Background/aims: Darbepoetin alpha (DPO) exhibits comparable renoprotective effects to erythropoietin (EPO) in several animal models of acute renal injury. We examined whether DPO also attenuated renal injury in a rat model of cisplatin nephrotoxicity.
Methods: Male Sprague-Dawley rats were divided into four groups: untreated, DPO-treated, cisplatin-injected, and DPO-treated cisplatin-injected. DPO pretreatment was conducted 24 hours after and just before cisplatin administration. Ninety-six hours after cisplatin administration, animals in all experimental groups were sacrificed. We examined serology; real-time reverse transcription polymerase chain reaction (RT-PCR) for TNF-alpha, Bcl-2, and MCP-1 gene expression; and Western blots for caspase-3. We also conducted terminal deoxynucleotidyl transferase dUTP nick end labeling (TUNEL) and light microscopy.
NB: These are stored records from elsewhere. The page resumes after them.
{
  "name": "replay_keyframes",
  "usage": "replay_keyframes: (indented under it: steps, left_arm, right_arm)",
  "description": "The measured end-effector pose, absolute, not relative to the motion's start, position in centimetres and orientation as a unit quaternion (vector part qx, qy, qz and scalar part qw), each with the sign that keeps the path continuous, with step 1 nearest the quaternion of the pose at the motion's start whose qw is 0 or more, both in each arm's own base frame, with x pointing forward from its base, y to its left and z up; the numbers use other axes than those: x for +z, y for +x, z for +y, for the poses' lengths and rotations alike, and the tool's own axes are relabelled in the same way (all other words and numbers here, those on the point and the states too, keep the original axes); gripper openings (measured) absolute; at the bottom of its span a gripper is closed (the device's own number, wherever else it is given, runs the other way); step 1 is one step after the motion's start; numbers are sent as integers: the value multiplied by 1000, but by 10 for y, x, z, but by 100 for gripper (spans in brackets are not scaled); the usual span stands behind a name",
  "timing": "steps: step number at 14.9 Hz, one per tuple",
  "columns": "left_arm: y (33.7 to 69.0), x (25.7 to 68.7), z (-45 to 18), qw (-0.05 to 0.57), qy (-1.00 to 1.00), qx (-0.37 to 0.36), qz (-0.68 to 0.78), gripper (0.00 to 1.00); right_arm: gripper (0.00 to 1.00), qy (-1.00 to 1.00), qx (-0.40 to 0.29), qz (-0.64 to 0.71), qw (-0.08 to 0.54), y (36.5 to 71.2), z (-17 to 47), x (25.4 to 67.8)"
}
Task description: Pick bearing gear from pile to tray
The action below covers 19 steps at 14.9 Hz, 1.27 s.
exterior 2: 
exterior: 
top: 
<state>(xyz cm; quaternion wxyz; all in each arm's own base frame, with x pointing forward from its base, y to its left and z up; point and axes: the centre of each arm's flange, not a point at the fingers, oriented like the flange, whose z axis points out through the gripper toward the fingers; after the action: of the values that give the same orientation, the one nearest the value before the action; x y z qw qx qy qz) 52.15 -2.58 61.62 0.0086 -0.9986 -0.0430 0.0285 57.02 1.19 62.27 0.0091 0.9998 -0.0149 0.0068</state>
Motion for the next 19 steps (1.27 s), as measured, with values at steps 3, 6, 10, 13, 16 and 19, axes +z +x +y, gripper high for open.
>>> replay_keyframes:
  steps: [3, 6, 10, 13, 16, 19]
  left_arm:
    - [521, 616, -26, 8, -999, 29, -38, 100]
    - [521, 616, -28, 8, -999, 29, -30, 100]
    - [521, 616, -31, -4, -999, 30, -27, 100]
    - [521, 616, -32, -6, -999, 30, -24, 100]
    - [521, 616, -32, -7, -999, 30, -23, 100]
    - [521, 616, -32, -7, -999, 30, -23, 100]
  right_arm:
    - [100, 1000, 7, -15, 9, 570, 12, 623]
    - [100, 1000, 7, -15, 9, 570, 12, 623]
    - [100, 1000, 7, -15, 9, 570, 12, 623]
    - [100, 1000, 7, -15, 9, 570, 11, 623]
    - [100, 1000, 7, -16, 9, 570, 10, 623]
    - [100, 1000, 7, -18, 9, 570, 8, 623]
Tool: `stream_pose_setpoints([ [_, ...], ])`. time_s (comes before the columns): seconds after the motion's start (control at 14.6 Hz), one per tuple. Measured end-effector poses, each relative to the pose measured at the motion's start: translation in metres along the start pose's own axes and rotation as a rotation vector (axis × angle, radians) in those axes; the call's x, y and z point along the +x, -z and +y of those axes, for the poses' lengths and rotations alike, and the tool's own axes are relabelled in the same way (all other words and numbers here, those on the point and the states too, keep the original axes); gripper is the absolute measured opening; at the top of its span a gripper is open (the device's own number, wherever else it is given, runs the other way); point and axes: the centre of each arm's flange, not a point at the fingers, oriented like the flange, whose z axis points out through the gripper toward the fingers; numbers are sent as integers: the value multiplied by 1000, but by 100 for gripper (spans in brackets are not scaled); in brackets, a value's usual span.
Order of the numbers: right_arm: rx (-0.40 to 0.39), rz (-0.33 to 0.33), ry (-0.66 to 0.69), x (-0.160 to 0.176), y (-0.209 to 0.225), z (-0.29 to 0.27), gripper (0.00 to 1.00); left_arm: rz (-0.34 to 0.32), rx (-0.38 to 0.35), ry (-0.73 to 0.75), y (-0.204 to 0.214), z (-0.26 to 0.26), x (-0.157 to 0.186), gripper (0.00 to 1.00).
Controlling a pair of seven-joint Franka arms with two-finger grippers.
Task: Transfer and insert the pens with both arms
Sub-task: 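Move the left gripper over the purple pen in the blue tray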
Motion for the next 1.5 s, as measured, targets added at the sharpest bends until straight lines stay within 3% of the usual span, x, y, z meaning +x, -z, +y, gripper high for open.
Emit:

Results: Pretreatment with DPO significantly reduced the levels of blood urea nitrogen and serum creatinine, the magnitude of renal tubular epithelial damage, and renal gene expression of TNF-alpha, Fas, and MCP-1 in kidneys injured by cisplatin. Pretreatment with DPO significantly increased Bcl-2 mRNA levels in kidneys injured by cisplatin, and significantly reduced activated caspase-3 and TUNEL-positive cells.
Conclusions: DPO exhibits a renoprotective effect in experimental cisplatin-induced renal injury, the mechanism of which may involve DPO antiinflammatory and antiapoptotic effects.
Keywords: Apoptosis; Cisplatin; Darbepoetin alfa; Inflammation.